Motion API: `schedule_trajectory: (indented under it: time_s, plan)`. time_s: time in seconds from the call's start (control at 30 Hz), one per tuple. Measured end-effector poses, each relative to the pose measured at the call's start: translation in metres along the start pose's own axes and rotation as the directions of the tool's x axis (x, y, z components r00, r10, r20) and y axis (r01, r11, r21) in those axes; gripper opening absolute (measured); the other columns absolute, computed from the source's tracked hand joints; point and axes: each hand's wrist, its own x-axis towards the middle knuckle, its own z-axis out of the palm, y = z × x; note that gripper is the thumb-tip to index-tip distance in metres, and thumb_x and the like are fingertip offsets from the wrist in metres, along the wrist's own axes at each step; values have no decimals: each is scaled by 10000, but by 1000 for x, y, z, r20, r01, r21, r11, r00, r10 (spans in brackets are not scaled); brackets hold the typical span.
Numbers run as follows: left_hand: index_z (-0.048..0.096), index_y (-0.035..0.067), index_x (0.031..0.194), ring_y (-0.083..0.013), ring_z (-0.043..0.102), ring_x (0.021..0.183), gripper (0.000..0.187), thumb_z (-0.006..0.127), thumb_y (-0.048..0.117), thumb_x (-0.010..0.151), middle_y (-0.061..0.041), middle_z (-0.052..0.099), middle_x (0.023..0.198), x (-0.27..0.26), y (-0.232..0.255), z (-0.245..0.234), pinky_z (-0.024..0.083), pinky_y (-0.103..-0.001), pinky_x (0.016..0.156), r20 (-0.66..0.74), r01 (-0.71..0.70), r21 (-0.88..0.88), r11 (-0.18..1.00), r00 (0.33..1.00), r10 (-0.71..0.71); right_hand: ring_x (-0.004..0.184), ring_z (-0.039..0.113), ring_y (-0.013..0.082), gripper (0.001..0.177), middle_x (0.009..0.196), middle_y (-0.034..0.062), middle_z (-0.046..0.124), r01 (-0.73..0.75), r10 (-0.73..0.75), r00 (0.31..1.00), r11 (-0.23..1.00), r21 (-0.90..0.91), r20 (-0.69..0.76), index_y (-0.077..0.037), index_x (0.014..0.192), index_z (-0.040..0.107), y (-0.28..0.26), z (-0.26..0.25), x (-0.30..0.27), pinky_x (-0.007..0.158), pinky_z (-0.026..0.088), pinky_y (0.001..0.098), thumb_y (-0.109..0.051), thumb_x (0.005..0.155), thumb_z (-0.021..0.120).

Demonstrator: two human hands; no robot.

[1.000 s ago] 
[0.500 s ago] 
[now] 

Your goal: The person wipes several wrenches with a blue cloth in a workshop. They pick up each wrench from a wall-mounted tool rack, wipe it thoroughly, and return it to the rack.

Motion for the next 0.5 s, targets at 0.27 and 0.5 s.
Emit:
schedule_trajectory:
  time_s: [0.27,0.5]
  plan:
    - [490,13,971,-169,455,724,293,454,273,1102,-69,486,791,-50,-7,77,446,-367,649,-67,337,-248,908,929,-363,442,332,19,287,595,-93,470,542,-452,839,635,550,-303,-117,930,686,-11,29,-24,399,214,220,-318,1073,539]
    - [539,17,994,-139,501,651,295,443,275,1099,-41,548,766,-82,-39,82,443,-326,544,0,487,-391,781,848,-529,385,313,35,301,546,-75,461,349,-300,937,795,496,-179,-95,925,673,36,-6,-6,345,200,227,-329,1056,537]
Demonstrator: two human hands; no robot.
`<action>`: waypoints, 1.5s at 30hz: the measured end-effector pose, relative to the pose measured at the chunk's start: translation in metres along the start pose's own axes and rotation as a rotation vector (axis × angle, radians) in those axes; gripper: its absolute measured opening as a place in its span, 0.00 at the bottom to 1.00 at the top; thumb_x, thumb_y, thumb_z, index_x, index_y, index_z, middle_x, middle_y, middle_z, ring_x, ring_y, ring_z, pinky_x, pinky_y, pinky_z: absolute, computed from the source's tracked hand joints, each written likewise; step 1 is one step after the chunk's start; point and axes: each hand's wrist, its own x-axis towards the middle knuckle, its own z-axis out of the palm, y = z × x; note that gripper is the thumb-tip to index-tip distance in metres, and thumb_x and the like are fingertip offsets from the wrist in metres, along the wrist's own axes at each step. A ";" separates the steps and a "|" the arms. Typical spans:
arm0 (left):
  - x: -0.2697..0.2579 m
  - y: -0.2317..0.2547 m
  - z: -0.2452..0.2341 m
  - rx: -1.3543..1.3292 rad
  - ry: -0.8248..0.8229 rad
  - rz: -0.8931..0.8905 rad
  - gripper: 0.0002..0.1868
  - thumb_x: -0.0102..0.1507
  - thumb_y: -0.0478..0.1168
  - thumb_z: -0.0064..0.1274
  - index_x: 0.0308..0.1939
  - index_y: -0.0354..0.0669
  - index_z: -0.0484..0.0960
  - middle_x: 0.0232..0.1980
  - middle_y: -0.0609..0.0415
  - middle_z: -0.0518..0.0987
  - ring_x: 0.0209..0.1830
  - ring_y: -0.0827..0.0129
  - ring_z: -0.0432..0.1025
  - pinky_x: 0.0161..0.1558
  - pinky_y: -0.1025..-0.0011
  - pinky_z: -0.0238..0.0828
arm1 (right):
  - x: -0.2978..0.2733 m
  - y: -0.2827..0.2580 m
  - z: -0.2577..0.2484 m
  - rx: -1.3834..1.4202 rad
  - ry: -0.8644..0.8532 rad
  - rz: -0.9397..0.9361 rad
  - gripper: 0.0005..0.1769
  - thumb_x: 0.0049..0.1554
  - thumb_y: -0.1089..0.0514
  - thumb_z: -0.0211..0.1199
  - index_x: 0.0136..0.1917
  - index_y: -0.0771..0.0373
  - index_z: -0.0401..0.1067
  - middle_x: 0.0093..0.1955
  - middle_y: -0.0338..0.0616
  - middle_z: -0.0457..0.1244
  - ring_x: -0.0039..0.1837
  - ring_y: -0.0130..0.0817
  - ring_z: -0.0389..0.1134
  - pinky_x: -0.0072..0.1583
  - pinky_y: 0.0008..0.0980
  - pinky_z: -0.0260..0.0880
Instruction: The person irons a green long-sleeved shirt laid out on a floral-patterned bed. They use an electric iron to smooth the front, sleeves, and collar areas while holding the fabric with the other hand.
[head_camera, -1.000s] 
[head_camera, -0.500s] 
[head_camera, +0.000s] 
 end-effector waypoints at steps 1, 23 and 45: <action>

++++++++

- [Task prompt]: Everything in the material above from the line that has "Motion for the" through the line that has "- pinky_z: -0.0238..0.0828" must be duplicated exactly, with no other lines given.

- [Completed task]:
Motion for the next 0.5 s, targets at 0.27 and 0.5 s.
Emit:
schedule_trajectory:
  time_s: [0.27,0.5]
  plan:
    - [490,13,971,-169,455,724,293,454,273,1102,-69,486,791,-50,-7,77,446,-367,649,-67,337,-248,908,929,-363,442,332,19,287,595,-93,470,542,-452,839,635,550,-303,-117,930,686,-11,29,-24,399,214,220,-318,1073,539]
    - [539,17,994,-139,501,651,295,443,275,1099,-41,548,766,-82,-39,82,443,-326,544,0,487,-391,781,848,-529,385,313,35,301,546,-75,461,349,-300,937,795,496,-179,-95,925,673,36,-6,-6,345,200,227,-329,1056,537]
Demonstrator: two human hands; no robot.
`<action>`: waypoints, 1.5s at 30hz: the measured end-effector pose, relative to the pose measured at the chunk's start: translation in metres along the start pose's own axes and rotation as a rotation vector (axis × angle, radians) in those axes; gripper: its absolute measured opening as a place in its span, 0.00 at the bottom to 1.00 at the top; thumb_x, thumb_y, thumb_z, index_x, index_y, index_z, middle_x, middle_y, middle_z, ring_x, ring_y, ring_z, pinky_x, pinky_y, pinky_z: absolute, computed from the source's tracked hand joints, each written likewise; step 1 is one step after the chunk's start; point and axes: each hand's wrist, its own x-axis towards the middle knuckle, its own z-axis out of the palm, y = z × x; note that gripper is the thumb-tip to index-tip distance in metres, and thumb_x and the like are fingertip offsets from the wrist in metres, along the wrist's own axes at each step. A ";" separates the steps and a "|" the arms. Typical spans:
arm0 (left):
  - x: -0.2697..0.2579 m
  - y: -0.2317..0.2547 m
  - z: -0.2452..0.2341 m
  - rx: -1.3543..1.3292 rad
  - ry: -0.8248..0.8229 rad
  - rz: -0.8931..0.8905 rad
  - gripper: 0.0002..0.1868
  - thumb_x: -0.0102..0.1507
  - thumb_y: -0.0478..0.1168
  - thumb_z: -0.0064..0.1274
  - index_x: 0.0308..0.1939
  - index_y: -0.0354..0.0669
  - index_z: -0.0484..0.0960
  - middle_x: 0.0232..0.1980
  - middle_y: -0.0609..0.0415
  - middle_z: -0.0518..0.0987
  - ring_x: 0.0209..0.1830
  - ring_y: -0.0827..0.0129
  - ring_z: -0.0432..0.1025
  - pinky_x: 0.0161..0.1558
  - pinky_y: -0.1025..-0.0011
  - pinky_z: -0.0238..0.0828

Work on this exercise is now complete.